Discussion in 'Sports and News' started by micropolitan guy, Apr 1, 2020.

  1. Alma

    Alma Well-Known Member

    If he did that now he'd be fired. There wouldn't be any doubt about it.

    He might be now, frankly.
  2. Neutral Corner

    Neutral Corner Well-Known Member

  3. HappyCurmudgeon

    HappyCurmudgeon Well-Known Member

    None of these guys are getting fired, who are we kidding. And most of these coaches don't give a shit. Like I said earlier Dabo Swinney basically decided he wasn't going to comment or do anything about his assistant and no one is going to make him. I'd be shocked if firing Doyle is even a consideration for Ferentz. The Utah DC might be fucked, he's got a few skeletons.
  4. tapintoamerica

    tapintoamerica Well-Known Member

    It might depend on the internal review that the head coach promised. I'll say this: It's gonna be hard to whack the conditioning guy just as teams are starting to reassemble after weeks of relative inactivity.. The job has never been more important than it is now.
  5. Alma

    Alma Well-Known Member

    You think so? I think these guys are in perfectly fine shape. Probably better than they would have been.

    I think a good strength coach offers more of mental edge of some kind. They're becoming increasingly quirky, too. I think the position is wildly overrated and overpaid.
  6. HappyCurmudgeon

    HappyCurmudgeon Well-Known Member

    There isn't a coaching position in college football that isn't grossly overpaid.
    swingline likes this.
  7. Alma

    Alma Well-Known Member

    Head coaches generally are.

    Some of those assistants? Larry Johnson at Ohio State is probably underpaid based on the recruiting he does.
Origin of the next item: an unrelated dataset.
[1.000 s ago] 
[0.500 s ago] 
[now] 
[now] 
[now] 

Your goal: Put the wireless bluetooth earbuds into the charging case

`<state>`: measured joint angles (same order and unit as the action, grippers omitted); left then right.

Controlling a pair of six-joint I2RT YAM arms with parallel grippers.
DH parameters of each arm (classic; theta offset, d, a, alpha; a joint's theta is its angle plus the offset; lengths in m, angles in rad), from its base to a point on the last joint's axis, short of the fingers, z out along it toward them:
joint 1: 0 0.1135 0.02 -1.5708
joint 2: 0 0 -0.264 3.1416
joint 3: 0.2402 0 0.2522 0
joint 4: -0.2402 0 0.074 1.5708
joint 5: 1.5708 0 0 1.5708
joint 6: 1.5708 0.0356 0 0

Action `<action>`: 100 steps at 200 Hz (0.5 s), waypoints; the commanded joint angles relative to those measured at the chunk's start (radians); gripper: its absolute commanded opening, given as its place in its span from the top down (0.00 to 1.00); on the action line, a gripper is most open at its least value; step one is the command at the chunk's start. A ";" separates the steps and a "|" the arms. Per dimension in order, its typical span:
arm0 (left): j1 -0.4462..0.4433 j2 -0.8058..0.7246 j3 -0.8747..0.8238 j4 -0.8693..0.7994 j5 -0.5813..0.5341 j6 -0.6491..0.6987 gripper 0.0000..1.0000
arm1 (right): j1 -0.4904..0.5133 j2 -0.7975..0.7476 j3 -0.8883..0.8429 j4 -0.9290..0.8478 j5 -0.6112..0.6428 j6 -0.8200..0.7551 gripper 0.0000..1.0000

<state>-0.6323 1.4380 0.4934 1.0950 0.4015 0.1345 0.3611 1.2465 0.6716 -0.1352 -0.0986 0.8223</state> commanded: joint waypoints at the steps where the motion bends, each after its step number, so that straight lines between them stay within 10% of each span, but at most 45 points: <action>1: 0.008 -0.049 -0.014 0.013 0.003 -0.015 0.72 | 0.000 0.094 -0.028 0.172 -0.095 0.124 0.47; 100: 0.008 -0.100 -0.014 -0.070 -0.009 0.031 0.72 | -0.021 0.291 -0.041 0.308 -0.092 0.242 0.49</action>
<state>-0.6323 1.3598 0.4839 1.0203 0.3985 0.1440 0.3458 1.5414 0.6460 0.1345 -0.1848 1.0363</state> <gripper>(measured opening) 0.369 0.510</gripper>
    I don't know. Maybe I lack a proper respect for strength coaches. I also think most athletes - most football players - could stand to play with less weight.
  8. PCLoadLetter

    PCLoadLetter Well-Known Member


  9. Batman

    Batman Well-Known Member

    How did they play NFL games there for so long without having the same issues? Did they add seats somewhere along the way that cut down on the available space?
  10. Batman

    Batman Well-Known Member

    Strength coaches are to football teams what drill sergeants are to the Army or Marines. Their job is not just to build guys up physically, but also push their mental boundaries. Push young players past their limits, and to do things that they didn't think they were capable of. Weed out the ones that can't hack it or refuse to put in the work to achieve a goal. Part of that process sometimes involves tearing people down to build them back up, which isn't always a pleasant experience.
    If they're successful, then the player comes out the other side better for it. They have more confidence in themselves to tackle any obstacle. If they're not successful, then it can often leave the player with a lot of hatred and bitterness for being treated like crap.
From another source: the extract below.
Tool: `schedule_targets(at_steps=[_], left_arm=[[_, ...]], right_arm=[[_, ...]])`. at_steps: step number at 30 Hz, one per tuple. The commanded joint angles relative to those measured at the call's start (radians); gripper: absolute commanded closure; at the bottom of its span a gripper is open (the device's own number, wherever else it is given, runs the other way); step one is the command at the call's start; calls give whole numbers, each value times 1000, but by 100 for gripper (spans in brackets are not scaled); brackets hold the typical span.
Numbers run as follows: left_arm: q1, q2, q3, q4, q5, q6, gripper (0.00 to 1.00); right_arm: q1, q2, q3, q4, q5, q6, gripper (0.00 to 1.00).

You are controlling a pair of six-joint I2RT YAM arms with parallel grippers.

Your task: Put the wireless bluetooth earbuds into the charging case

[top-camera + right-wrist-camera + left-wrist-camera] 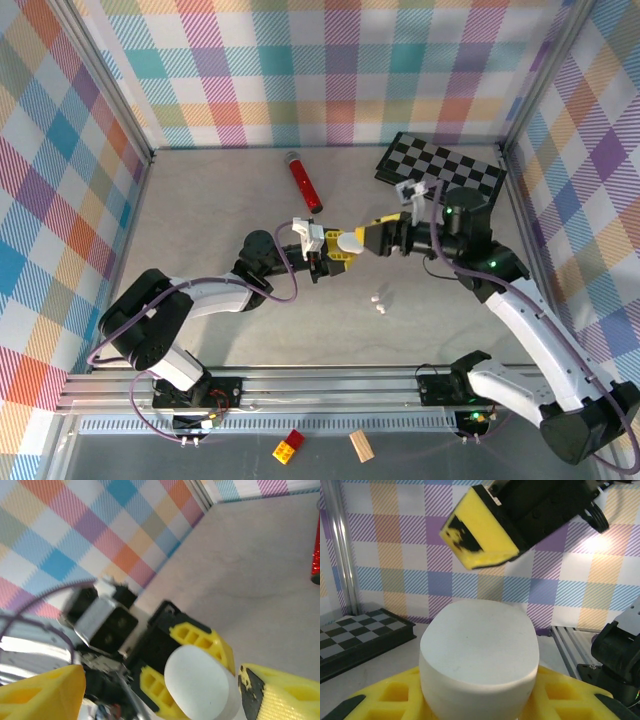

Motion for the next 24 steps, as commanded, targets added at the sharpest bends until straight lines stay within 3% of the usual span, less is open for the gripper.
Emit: schedule_targets(at_steps=[1,7,24], left_arm=[[6,-18,-13,30,32,-27,64],[6,-18,-6,18,36,-30,64],[6,-53,-14,-39,56,-17,64]], right_arm=[[71,19,27,-185,168,-312,20],[134,68,48,-213,263,-413,19],[138,35,22,-93,462,-350,20]])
    That said, a lot of these guys are meatheads. I don't necessarily think they're evil, racist, or ill-intentioned, for the most part. They're more ham-fisted and overly intense in how they go about their business. A large part of coaching is subtly finding the right buttons to push with each player, and strength coaches seem a lot more apt to mash the keyboard.
    Last edited: Jun 6, 2020
  11. Alma

    Alma Well-Known Member

    Perfect example.
  12. tapintoamerica

    tapintoamerica Well-Known Member

    Don't know. My guess -- in watching old films from old venues -- is that authorities now care about safety more than they used to. There's more space beyond the end lines and sidelines in recent venues than multi-purpose locales of the 1970s and earlier. As a result, maybe there were more stringent examinations of Wrigley's specs this time than in years gone by. Today's collegians are bigger and faster than most NFL players of the 1950s.